The second, complementary fluorophore fragment is bound to a detector protein that recognises and binds to typical methylated sites on the DNA sequence. Only if the detector protein and anchor protein come to be located in immediate vicinity to one another, i.e. when the gene to be examined is methylated, can the fragments fuse to form the whole fluorescent protein. The fluorescence signal can then be detected under a fluorescence microscope. "The sensor system is specific, robust and modular, meaning that it can be combined with different detector domains, and it basically works with all cell types," says Jeltsch, summing up the key benefits of the BiAD sensor system.

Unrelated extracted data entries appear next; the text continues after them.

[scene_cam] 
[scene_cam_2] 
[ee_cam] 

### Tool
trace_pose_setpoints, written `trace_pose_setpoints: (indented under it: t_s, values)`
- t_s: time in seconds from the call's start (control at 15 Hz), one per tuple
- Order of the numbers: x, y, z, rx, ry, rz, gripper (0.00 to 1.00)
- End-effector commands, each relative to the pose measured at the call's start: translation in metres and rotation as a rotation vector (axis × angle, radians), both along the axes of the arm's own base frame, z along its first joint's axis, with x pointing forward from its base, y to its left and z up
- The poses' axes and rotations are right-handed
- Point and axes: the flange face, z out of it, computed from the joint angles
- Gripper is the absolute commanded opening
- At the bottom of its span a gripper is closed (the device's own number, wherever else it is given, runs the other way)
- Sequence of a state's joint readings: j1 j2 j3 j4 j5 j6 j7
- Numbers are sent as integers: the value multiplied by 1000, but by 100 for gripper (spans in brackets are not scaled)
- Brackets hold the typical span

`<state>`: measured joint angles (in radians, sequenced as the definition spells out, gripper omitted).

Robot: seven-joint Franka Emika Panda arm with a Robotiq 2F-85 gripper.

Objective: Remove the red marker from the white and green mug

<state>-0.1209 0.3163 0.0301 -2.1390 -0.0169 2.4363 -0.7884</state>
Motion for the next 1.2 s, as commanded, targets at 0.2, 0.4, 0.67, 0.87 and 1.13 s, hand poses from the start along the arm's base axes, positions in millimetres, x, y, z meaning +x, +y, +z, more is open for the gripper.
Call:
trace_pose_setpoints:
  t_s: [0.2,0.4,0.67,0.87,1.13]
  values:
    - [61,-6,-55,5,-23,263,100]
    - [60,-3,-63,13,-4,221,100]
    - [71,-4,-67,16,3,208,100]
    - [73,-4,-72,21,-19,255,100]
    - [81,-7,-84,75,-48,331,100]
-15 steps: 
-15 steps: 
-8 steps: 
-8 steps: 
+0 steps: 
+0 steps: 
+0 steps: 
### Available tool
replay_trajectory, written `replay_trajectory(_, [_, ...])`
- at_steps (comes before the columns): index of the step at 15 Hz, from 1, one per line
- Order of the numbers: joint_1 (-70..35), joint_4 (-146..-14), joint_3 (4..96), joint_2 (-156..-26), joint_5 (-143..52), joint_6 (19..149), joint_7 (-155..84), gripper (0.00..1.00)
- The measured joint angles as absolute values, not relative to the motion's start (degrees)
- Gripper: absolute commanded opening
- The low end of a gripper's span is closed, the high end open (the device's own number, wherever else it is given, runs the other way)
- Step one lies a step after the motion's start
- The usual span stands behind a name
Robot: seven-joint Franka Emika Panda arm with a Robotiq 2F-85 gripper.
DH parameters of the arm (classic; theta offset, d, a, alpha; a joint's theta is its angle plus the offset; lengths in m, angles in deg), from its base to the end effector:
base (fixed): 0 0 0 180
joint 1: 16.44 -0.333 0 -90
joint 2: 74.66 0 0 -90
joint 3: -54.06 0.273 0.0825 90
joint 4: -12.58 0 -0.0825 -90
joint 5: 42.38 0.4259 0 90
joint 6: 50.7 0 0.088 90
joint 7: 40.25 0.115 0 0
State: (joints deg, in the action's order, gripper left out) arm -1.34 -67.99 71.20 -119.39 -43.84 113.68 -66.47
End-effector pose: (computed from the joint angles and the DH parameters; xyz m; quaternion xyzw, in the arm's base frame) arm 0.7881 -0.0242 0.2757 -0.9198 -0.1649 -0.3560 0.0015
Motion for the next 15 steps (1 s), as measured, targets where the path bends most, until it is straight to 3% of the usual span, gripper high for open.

Research involving BiAD is still in its infancy. However, some highly interesting applications are already emerging. In diseases such as cancer, repetitive DNA elements frequently become hypomethylated, while tumour suppressor genes often gain methylation (hypermethylation), thus becoming ineffective. Different fluorescent proteins could be used for shedding light on these epigenetic abnormalities. Epigenetic modifications that lead to gene repression could be visualised with green fluorescence, and gene activation could be visualised using red fluorescence. However, the BiAD system can be applied to more than just DNA methylation. It can also be adapted to other epigenetic changes, for example, the acetylation of chromatin structures. Once we start looking at the different possibilities, many moves are possible.

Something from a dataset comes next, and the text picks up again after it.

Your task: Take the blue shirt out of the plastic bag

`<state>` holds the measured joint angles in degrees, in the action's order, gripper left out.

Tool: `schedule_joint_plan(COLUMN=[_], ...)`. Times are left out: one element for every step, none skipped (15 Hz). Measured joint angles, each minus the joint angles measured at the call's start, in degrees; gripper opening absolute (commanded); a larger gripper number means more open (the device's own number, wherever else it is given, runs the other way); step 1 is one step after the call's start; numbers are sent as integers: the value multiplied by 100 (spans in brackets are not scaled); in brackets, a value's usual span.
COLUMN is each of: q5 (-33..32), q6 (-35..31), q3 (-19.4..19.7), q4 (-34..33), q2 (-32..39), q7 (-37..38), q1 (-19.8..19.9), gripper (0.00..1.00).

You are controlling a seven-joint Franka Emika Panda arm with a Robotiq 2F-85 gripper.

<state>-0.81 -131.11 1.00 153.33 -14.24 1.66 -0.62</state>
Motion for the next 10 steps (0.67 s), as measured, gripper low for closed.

However, despite all the euphoria, the effects of the method on living cells still need to be explored in greater detail. Jeltsch comments: "The basic requirement to ensure a quality analysis is that the investigation does not affect the cell too much. For example, we still have to study the effect of the method on chromatin structure in greater detail.” At the same time, Jeltsch and his team are working on using fluorophores with even greater luminous power. At present, the detection limit is 15 to 25 fluorophores per gene segment. This is why the team focuses mainly on repetitive DNA elements. So there is quite a lot of research needed before it becomes possible to detect individual fluorophore signals. "In cooperation with a team of researchers headed up by Prof. Dr. Monilola Olayioye from the Institute of Cell Biology here in Stuttgart, we now want to advance the method and make it suitable for single-spot detection," says Jeltsch.

In the long term, the researchers’ vision is to be able to use BiAD for deciphering the development- or disease-related reprogramming of epigenetic patterns in living organisms. Clinically, the new analysis method could be used in tumour models, for example, in order to clarify how and when abnormal epigenetic patterns develop in tumor tissues. And to take it even further, such findings would then provide starting points for new therapies that could specifically prevent or promote methylations and other epigenetic chromatin changes.